A claimed meaning survives easy examples but tracks token position, source format, domain, or another shortcut.
A probe, monitor, or steering target works on the discovery set, but fails after held-out distribution shifts.
A score looks plausible even though directionality, threshold tuning, or selection bias makes the conclusion unreliable.

What we verify

Bring a specific claim: "this feature means X," "this probe detects Y," or "this steering target controls Z." We test whether that claim survives the strongest confounds we can build within scope.

SAE and dictionary features

Feature-to-concept claims from sparse autoencoders, dictionaries, and related interpretability pipelines.

Probes and internal monitors

Claims that a classifier, probe, or monitor tracks a specific internal state rather than an easier proxy.

Steering and model-edit targets

Claims that a steering vector, feature intervention, or model edit controls the intended behavior without unwanted confounds.

Research and release claims

Interpretability results your team wants to publish, rely on in a safety case, or use as evidence before a high-stakes launch.

The protocol

We apply CFSE discipline to model-internals claims: explicit claims, falsification pressure, bounded scope, and auditable evidence.

State the claim

Turn an interpretation into a bounded claim: what the feature is supposed to track, where the claim applies, and what would count as failure.

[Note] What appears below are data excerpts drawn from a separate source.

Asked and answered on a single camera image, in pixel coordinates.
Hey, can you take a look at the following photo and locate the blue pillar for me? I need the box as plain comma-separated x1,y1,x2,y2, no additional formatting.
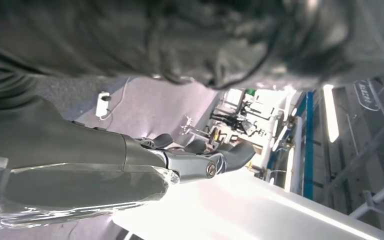
301,91,316,201

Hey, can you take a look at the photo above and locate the white power cable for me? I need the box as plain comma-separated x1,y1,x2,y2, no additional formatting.
100,76,131,121

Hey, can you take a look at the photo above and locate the white power strip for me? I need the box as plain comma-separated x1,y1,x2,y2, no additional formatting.
95,91,111,119

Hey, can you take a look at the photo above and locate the dark hanging sign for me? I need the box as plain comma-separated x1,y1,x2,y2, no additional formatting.
353,78,381,112

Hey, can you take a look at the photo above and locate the long ceiling light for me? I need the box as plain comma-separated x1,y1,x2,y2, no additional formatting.
322,84,340,144
284,147,296,193

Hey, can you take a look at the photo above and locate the white lit counter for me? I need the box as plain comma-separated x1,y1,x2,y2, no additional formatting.
111,167,384,240

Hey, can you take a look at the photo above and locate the chrome stool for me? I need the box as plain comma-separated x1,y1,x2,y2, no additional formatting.
178,115,213,142

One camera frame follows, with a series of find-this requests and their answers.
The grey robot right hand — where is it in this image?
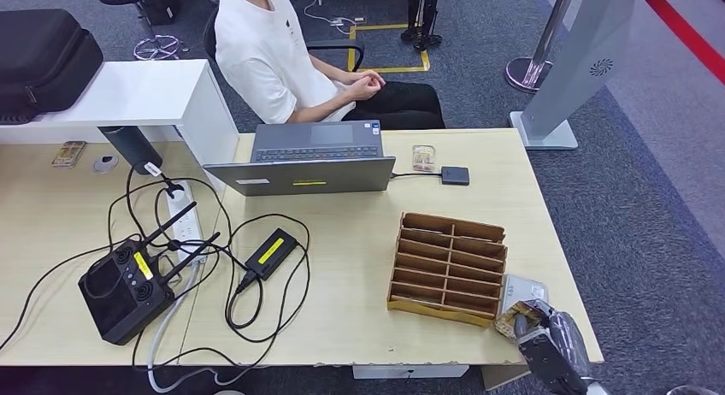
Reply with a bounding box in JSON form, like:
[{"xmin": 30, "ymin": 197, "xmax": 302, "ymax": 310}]
[{"xmin": 512, "ymin": 298, "xmax": 594, "ymax": 380}]

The person's right hand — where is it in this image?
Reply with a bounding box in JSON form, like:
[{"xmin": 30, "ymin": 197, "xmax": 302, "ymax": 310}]
[{"xmin": 345, "ymin": 78, "xmax": 380, "ymax": 103}]

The person's left hand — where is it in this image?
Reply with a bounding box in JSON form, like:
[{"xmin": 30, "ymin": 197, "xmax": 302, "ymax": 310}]
[{"xmin": 353, "ymin": 69, "xmax": 387, "ymax": 91}]

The person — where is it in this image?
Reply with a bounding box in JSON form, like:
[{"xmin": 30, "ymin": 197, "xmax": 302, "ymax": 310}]
[{"xmin": 214, "ymin": 0, "xmax": 447, "ymax": 131}]

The wooden card slot rack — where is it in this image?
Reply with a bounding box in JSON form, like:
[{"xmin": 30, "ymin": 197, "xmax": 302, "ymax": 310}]
[{"xmin": 386, "ymin": 212, "xmax": 509, "ymax": 329}]

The gold card in clear sleeve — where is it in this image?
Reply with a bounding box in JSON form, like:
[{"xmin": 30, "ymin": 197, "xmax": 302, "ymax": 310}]
[{"xmin": 51, "ymin": 140, "xmax": 88, "ymax": 169}]

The wooden desk leg panel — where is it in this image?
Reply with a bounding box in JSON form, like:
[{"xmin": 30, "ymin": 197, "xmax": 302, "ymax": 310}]
[{"xmin": 482, "ymin": 365, "xmax": 532, "ymax": 392}]

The humanoid robot on stand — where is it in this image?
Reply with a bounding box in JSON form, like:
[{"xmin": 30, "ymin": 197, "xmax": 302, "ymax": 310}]
[{"xmin": 400, "ymin": 0, "xmax": 444, "ymax": 50}]

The grey laptop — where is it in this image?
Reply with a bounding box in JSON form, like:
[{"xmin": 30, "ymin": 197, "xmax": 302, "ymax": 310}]
[{"xmin": 203, "ymin": 119, "xmax": 397, "ymax": 198}]

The small black square device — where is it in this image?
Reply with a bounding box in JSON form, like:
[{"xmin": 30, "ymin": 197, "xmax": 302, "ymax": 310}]
[{"xmin": 440, "ymin": 165, "xmax": 471, "ymax": 186}]

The black adapter with yellow label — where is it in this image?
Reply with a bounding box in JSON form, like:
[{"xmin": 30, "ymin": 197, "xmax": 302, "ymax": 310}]
[{"xmin": 244, "ymin": 227, "xmax": 299, "ymax": 282}]

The silver kiosk stand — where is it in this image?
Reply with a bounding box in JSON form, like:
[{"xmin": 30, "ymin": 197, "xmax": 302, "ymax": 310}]
[{"xmin": 510, "ymin": 0, "xmax": 640, "ymax": 151}]

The white power strip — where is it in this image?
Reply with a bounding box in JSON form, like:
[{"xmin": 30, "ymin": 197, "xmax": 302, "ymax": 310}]
[{"xmin": 164, "ymin": 180, "xmax": 206, "ymax": 266}]

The black cylinder flask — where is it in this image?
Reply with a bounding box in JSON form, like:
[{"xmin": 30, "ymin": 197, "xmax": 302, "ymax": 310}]
[{"xmin": 97, "ymin": 126, "xmax": 164, "ymax": 177}]

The white raised shelf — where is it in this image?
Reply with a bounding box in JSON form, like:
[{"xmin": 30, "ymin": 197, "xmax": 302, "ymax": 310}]
[{"xmin": 0, "ymin": 59, "xmax": 240, "ymax": 192}]

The red barrier belt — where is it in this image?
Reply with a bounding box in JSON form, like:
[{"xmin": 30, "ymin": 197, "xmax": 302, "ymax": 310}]
[{"xmin": 636, "ymin": 0, "xmax": 725, "ymax": 85}]

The black remote controller with antennas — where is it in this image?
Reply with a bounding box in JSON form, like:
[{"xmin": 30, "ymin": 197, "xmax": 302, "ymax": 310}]
[{"xmin": 77, "ymin": 200, "xmax": 221, "ymax": 346}]

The black carrying case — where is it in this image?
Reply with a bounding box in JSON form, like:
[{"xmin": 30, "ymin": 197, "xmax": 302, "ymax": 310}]
[{"xmin": 0, "ymin": 8, "xmax": 105, "ymax": 127}]

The white floor cable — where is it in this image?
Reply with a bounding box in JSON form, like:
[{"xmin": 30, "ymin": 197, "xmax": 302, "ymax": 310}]
[{"xmin": 294, "ymin": 0, "xmax": 357, "ymax": 36}]

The chrome stanchion post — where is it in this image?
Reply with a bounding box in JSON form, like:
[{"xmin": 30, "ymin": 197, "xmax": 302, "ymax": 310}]
[{"xmin": 504, "ymin": 0, "xmax": 580, "ymax": 94}]

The black cable with white tag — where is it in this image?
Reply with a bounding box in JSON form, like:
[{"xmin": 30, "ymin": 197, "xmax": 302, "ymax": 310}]
[{"xmin": 123, "ymin": 161, "xmax": 188, "ymax": 252}]

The black adapter cable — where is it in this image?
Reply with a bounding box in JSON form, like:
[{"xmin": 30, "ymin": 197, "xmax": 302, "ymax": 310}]
[{"xmin": 131, "ymin": 213, "xmax": 312, "ymax": 376}]

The thick grey white cable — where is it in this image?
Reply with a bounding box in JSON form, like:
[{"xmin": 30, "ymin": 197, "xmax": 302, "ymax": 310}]
[{"xmin": 145, "ymin": 262, "xmax": 253, "ymax": 395}]

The black controller cable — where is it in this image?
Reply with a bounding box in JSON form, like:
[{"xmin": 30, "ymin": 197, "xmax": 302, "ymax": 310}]
[{"xmin": 0, "ymin": 233, "xmax": 143, "ymax": 354}]

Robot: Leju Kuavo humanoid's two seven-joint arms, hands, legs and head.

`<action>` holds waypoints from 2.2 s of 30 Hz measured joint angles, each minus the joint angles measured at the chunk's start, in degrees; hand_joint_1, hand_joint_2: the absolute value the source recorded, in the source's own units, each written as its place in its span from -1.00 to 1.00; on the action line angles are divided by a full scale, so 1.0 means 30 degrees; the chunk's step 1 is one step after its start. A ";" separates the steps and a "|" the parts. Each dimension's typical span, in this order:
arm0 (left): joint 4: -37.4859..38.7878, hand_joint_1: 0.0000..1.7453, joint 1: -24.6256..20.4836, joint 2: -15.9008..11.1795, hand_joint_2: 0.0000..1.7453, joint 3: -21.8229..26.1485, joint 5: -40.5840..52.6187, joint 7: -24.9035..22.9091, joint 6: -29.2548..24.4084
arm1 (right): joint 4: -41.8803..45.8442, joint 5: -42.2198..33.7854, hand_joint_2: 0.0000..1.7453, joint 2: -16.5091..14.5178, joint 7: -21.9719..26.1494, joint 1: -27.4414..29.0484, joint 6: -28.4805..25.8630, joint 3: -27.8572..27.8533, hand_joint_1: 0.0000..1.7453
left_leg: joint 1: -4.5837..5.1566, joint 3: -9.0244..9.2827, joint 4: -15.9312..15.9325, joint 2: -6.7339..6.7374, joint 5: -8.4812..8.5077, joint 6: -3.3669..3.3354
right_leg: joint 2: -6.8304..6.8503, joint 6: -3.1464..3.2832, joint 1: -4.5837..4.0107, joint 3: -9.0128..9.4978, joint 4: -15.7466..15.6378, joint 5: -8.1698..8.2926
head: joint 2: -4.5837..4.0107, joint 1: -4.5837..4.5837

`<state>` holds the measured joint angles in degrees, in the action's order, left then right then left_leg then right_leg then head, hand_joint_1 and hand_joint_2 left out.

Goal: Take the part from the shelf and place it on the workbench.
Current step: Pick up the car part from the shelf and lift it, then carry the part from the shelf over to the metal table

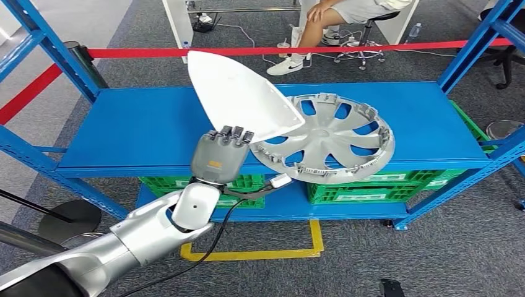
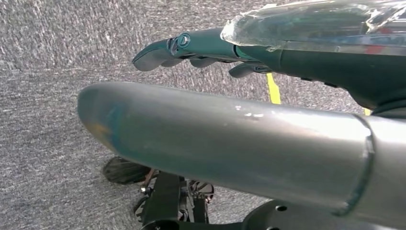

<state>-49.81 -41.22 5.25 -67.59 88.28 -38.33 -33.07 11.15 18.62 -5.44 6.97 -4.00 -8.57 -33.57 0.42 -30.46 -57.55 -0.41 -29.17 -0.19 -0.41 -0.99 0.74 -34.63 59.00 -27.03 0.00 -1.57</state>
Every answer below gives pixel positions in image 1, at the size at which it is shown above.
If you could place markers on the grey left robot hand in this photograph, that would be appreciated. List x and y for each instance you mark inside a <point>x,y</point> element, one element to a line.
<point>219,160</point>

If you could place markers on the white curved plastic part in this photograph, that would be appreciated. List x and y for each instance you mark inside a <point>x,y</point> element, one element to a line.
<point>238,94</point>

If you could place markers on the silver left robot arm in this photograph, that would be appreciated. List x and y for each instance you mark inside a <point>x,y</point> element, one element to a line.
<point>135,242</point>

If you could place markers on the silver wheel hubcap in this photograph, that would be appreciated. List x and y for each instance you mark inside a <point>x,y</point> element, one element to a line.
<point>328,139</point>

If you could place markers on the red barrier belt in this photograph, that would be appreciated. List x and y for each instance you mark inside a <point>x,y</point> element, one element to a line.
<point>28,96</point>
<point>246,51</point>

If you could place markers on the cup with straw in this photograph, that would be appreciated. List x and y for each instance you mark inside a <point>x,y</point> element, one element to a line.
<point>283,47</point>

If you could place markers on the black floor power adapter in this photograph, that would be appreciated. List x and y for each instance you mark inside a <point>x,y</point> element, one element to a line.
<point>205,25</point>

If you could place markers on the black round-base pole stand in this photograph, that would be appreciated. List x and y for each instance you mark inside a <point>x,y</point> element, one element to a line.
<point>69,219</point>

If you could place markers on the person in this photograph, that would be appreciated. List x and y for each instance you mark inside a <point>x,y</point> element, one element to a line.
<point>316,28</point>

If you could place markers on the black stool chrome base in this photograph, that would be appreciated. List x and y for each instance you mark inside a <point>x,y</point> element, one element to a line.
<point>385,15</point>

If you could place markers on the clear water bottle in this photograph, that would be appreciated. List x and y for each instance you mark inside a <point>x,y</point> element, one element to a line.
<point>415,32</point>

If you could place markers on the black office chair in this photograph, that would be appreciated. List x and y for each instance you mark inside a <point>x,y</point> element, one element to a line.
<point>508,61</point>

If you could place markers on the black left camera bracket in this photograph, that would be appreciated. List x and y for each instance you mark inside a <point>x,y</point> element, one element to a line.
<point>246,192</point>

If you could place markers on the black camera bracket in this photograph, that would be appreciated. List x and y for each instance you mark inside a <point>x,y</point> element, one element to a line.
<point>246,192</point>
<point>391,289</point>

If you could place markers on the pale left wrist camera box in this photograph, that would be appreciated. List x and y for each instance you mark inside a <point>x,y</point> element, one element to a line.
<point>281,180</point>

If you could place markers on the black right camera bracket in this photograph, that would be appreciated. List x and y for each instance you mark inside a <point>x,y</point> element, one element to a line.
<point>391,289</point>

Build falsification pressure

Design positives, matched negatives, confusable near-miss families, format shifts, and control conditions around the claim.

Lock the evaluation

Keep discovery, threshold tuning, and prompt iteration separate from held-out verification. Fix search budgets and baselines before scoring.

Compare against simpler explanations

Test whether a baseline or proxy explains the result as well as the claimed feature: domain, format, length, position, label leakage, or memorized artifacts.

Issue a bounded verdict

Deliver a scoped verdict with per-family results, failure modes, and the evidence needed for your team to rerun or challenge the conclusion.

What this is not

The scope is intentionally narrow. That is what makes the evidence useful.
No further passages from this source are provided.